Monday, April 11, 2005

The Last Anti-Modern Pope?

Two days ago, I bade Pope John Paul II a distant farewell. Soon, the College of Cardinals, upon which hinges the future of the Catholic Church, will be meeting to decide on the new pope (and I'll have to bake another cake).

Whom will they choose?

According to Sandro Magister, Pope John Paul II was selected partly because his geographical position as archbishop of Krakow furthered the interests of clerical anticommunism:

"[W]hen on 16 October 1978, the archbishop of Krakow was elected to Saint Peter’s chair, his candidature had actually been launched by the cardinals of wealthy nations: Germans, Dutch, North Americans. The new Polish pope would be the thin end of the wedge driven into the Soviet empire."

Magister notes that these very Western cardinals got more than they had bargained for:

"But his powerful electors had underestimated the fact that Wojtyla’s criticism of communism was part of his more general condemnation of a West that no longer had morals nor faith, that was a lover of profits and a slave to consumerism. The antibourgeois Wojtyla was much more steadfast than the anticommunist Wojtyla. For him, communism was merely an unwelcome byproduct of a much deeper evil. The evil of the West."

From this pope's perspective, the "evil of the West" lay in its profound and thoroughgoing secularization, the political and intellectual essence of modernity's Enlightenment project. Thus Pope John Paul II's critique of the West's "culture of death," which he saw as the ultimate expression of its profane evil:

"In the pope’s opinion, the evil of the West was at its peak when it wanted to violate the sacta sanctorum of the life of a human being, from birth to death."

This explains the pope's anti-modern opposition not only to abortion, capital punishment, and euthenasia but also to such things as genetic engineering:

"In this attitude, John Paul II was definitely an anti-modern pope. He was the total adversary of the technocratic modernity that does not only want to interpret man, but also wants to rule over him, changing him, wanting to take possession also of his generation. Time will tell whether the pope was defeated in this. Or whether he was a prophet."

In such a view, the "culture of death" includes not only methods for killing particular individuals, such as abortion, but scientific developments in genetics appropriated for the purpose of transforming mankind into something else, e.g., genetic engineering, the 'death' of mankind.
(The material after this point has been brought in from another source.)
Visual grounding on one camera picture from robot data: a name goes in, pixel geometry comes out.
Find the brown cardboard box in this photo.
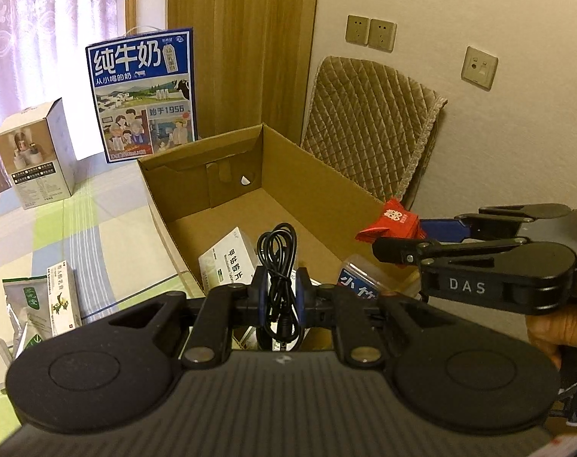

These issues have not disappeared, but other issues have grown acute. The Catholic Church faces two great religious challenges looming for the next couple of generations. One is the staggering growth of evangelical Christianity. The other is the resurgence of Islam.

Evangelical churches compete with the Catholic Church for souls in Africa and Asia and have drawn millions away from Catholicism in Latin America. However, the possibility of ecumenism is strong, for due to John Paul II, many evangelicals have a far more positive image of the Catholic Church and Catholicism than in any previous period. Moreover, both face an identical threat: Islam.

The resurgence of Islam is hardly disputable. Nor can one reasonably dispute that this resurgence has often been characterized by hostility, even contempt toward Christianity. The next pope will need to be a leader who can counter Islamic hostility and nurture a more positive attitude among Muslims, if possible.

The next pope, then, would need to deal with these two acute issues even while assuming John Paul II's mantle as critic of the West.

Therefore, if I were to place bets, I'd bet on yet another antimodern pope, this one arising from Africa or Asia, where Catholicism is growing, competing with Evangelicalism, and confronting Islam. I'd probably lose my shirt, but why not go for broke?